During WW2, Bell Labs reversed engineered and improved on the British Magnetron within 2 months. Helped create the “Bazooka.” Built an electronic computer that semi-autonomously controlled anti-aircraft guns, invented an acoustic homing torpedo, proximity fuzes, echo-ranging SONAR, pulse code modulation, the first anti-aircraft missile (the Nike) and the klystron.
By all accounts, Kelly stayed true to his philosophy. None of these projects were micro-managed by Kelly. People did things because they wanted to do them. And they kept doing them after the war.
Bell Labs is the furnace wherein the American century was forged.
[…]
The reason why we don’t have Bell Labs is because we’re unwilling to do what it takes to create Bell Labs — giving smart people radical freedom and autonomy.
The freedom to waste time. The freedom to waste resources. And the autonomy to decide how.
[…]
The Bell Labs formula can be briefly described as,
- Use good taste to find great, ambitious people.
- Surround them with other great, ambitious people.
- Hire smart, technical makers to be around them.
- Cross-pollinate between the two groups as necessary.
- Make sure people talk to each other every day.
- Create a school so they teach one another.
- Encourage everyone to study and improve.
The compartmented technology developers are still humming along. What they make, however, never sees the light of day.
Bell Labs formula: “Make sure people talk to each other every day.” This does not sound like a wholesome work from home environment, lol.

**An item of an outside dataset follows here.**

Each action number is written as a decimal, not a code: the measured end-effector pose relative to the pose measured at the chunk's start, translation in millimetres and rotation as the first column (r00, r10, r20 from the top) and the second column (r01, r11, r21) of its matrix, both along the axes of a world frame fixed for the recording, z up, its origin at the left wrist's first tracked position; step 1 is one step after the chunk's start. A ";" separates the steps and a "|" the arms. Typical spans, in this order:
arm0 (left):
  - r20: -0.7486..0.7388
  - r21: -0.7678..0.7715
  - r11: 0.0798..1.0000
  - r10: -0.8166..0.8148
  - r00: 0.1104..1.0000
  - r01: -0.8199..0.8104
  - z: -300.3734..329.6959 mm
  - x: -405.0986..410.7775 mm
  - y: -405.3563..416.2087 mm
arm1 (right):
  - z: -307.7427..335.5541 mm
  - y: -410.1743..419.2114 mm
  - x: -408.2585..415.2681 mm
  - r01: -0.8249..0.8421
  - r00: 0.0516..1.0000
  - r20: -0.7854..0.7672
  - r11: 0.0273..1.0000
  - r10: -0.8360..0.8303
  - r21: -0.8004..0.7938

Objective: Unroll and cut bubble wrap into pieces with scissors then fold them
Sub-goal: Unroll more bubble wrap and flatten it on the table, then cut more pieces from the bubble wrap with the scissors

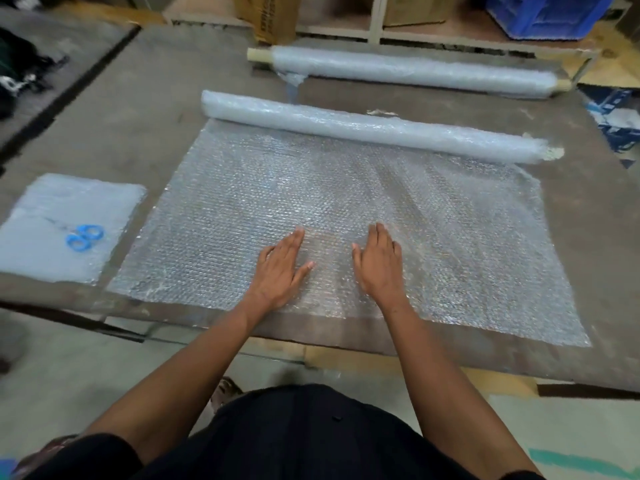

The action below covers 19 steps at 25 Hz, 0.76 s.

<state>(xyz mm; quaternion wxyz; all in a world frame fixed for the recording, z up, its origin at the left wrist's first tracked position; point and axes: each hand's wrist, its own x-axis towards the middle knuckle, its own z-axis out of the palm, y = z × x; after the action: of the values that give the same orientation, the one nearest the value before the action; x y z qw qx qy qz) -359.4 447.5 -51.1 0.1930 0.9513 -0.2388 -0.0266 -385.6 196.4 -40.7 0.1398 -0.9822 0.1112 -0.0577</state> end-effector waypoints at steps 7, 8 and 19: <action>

University faculty are very smart, and receive very little supervision. However, they have to generate the resources they need for their research by themselves, and they are rated almost entirely by their success in doing so.
The massive cuts in research funding in the “Big, Beautiful, Bill” will crush STEM education and research.
Bob Sykes, don’t worry, the Ivy League will ensure that the US will maintain a lead in critical gender studies.
*The compartmented technology developers are still humming along*
This is the classic cope of every dying regime. The sorcerers will fix it!